GIVEN RECORDS
^^^^

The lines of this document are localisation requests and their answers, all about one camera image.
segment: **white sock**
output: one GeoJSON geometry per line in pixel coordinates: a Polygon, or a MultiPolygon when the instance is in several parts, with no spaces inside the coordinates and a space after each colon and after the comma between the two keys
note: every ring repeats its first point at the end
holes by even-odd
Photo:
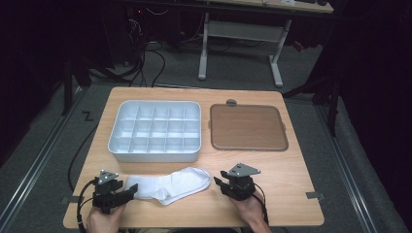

^^^^

TASK TO CARRY OUT
Retype the whole listing above exactly as written. Skip the pictures.

RESULT OF THIS TASK
The lines of this document are localisation requests and their answers, all about one camera image.
segment: **white sock**
output: one GeoJSON geometry per line in pixel coordinates: a Polygon, or a MultiPolygon when the instance is in several parts, with no spaces inside the coordinates and a space after each colon and after the comma between the two keys
note: every ring repeats its first point at the end
holes by even-odd
Photo:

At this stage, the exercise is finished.